For Locke, these remarkable feats were explained by his view that words correspond to abstractions — to categories in general — and not just to particulars. "Words," he wrote, "become general by being made the signs of general ideas." The word "triangle" signals the general idea of triangles, not that equilateral or that isosceles. The word "dog" signals the general idea of dogs, not that poodle or the neighbor's new puppy.
But for Berkeley, this wouldn't do. According to him, we're always bound by particulars, even when we succeed in talking about categories in general. "A word," he wrote, "becomes general by being made the sign, not of an abstract general idea, but of several particular ideas, any one of which it indifferently suggests to the mind."
This debate sounds terribly — well, for lack of a better word — abstract. But decades of research in cognitive psychology and psycholinguistics have begun to shed light on the nature of human "ideas" — including our concepts and words. And one dimension of interest has been this: Are we inextricably bound to particulars (as Berkeley would have it)? Or do we sometimes succeed in genuine abstraction (as Locke argued instead)?

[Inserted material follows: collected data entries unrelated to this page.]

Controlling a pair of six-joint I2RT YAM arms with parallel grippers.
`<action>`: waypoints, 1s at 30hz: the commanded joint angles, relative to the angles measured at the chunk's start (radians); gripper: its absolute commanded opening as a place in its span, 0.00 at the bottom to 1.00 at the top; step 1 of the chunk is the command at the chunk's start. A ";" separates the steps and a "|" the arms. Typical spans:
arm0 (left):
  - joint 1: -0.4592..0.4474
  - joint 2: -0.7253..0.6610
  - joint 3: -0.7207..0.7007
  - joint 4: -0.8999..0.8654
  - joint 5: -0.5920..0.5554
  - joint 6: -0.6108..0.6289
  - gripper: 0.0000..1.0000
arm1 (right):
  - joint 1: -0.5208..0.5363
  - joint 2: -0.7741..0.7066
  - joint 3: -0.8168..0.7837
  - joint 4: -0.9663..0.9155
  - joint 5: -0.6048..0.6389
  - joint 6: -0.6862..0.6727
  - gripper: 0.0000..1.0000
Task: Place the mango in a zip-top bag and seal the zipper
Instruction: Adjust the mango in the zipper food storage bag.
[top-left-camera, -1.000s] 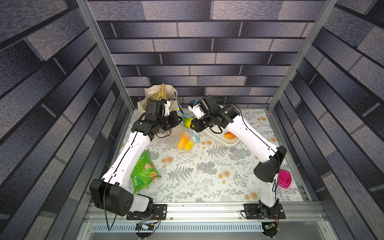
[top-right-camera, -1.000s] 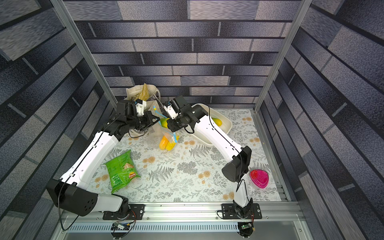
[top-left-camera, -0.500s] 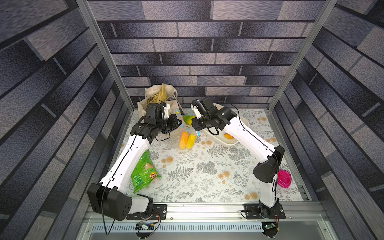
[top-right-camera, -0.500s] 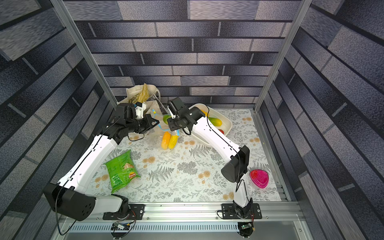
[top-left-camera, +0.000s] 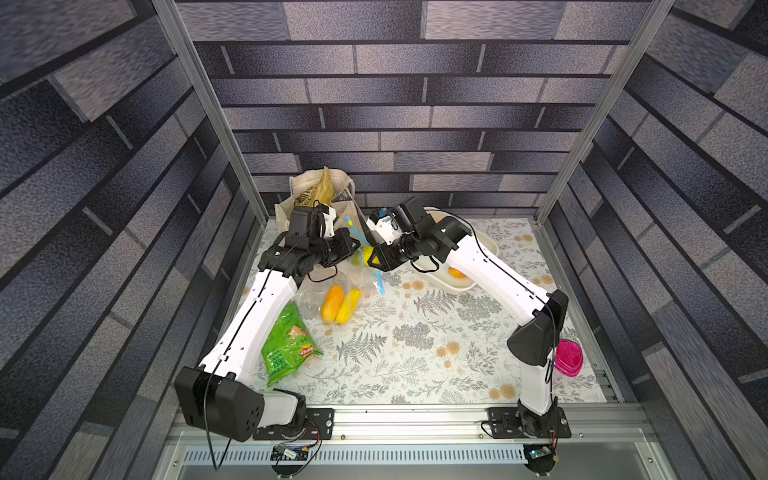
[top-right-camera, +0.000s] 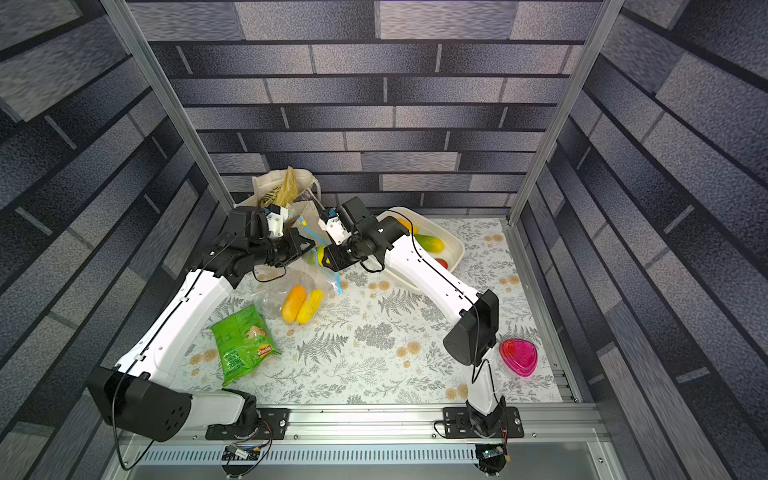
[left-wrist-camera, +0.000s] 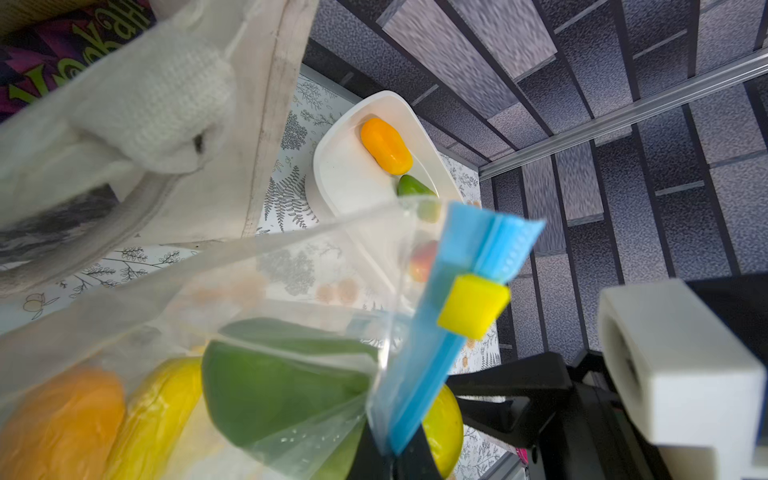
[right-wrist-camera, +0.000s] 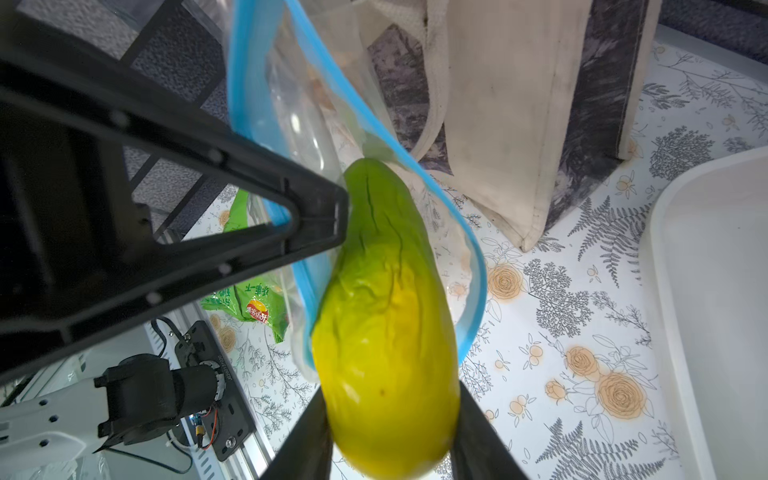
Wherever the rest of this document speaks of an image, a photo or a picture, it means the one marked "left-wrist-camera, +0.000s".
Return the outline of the red mango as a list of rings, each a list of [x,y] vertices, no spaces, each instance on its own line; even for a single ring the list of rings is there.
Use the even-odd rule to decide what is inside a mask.
[[[439,242],[429,240],[422,242],[413,250],[409,260],[409,275],[418,283],[426,283],[434,264]]]

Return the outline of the orange mango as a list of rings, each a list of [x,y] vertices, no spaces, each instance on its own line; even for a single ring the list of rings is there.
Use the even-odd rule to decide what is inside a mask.
[[[403,175],[413,166],[413,157],[401,135],[380,118],[366,121],[360,131],[363,146],[379,167],[390,175]]]
[[[1,428],[3,479],[99,479],[123,421],[124,388],[78,367],[30,391]]]

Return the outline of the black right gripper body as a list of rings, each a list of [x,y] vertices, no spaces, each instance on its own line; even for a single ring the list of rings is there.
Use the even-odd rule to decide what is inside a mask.
[[[685,282],[767,367],[767,278],[763,274]],[[604,362],[596,370],[612,388],[577,383],[565,408],[542,432],[532,476],[546,479],[674,479],[657,447],[630,420]],[[767,449],[767,386],[758,443]]]

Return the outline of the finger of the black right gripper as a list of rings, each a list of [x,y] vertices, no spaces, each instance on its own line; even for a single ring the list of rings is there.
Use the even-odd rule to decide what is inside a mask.
[[[446,386],[465,425],[522,449],[533,447],[573,389],[563,358],[554,352],[452,375]]]

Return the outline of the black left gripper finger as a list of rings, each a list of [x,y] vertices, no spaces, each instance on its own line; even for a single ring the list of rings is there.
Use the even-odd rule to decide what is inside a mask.
[[[419,427],[397,457],[382,454],[365,424],[347,480],[441,480],[426,434]]]

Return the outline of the yellow mango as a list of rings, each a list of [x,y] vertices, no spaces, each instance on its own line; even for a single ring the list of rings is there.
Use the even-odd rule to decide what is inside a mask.
[[[105,479],[159,479],[202,395],[202,359],[163,362],[133,392]]]

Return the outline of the green mango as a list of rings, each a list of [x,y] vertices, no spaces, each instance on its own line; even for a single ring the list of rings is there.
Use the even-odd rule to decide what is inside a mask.
[[[281,479],[346,479],[365,424],[394,457],[422,427],[445,479],[462,449],[446,386],[460,347],[420,318],[356,316],[345,332],[244,319],[207,345],[203,394],[216,429]]]
[[[419,219],[428,223],[436,223],[439,220],[441,203],[438,195],[415,177],[402,175],[396,186],[396,194],[398,198],[424,197],[425,200],[420,201],[417,208]]]

A new paper by psychologists Pierce Edmiston and Gary Lupyan, forthcoming in the journal Cognition, argues that when it comes to abstraction, words are special. "The real world only contains specific instances of rain, eagles and yappy Yorkies," they write. And yet, "The linguistic world transcends this tyranny of the specific, helping to construct a more abstract, categorical mental landscape."
In other words, our words help us go beyond the particular to the abstract.
To motivate this idea, Edmiston and Lupyan consider different ways to elicit a given idea — say, the idea of dogs. One way to do so is verbally, using the label "dog." But another way to do so is with a perceptual signal associated with dogs, such as a bark. Are these equally effective in eliciting the idea of dogs? Do they differ in the idea that's ultimately elicited? And, in particular, do they differ in level of abstraction?
When you hear a bark, it indicates more than the (likely) presence of a dog. For instance, you can infer something about the dog's size and location. If you're especially dog savvy, perhaps you can even infer something about the dog's breed or its mood. The bark is all about particulars.
Not so when it comes to the word "dog," claim Edmiston and Lupyan. Words provide a way to signal ideas without committing to these specifics. Words are abstract.
In the first study testing these claims, participants heard a sound followed by a picture, and they had to indicate whether the sound and the picture corresponded to the same category: bird, dog, drum, guitar, motorcycle or phone. These categories were chosen because the initial sound could either be the corresponding spoken word ("bird," "dog," "drum," etc.) or a noise generated by a member of the corresponding category (a chirp, a bark, a drum beat, etc.). So, when participants heard the word "dog" or heard a bark followed by a picture of a dog, they responded "yes": The sound and the image matched. When they heard the word "dog" or heard a bark followed by a picture of a bird, they responded "no": The sound and the image didn't match.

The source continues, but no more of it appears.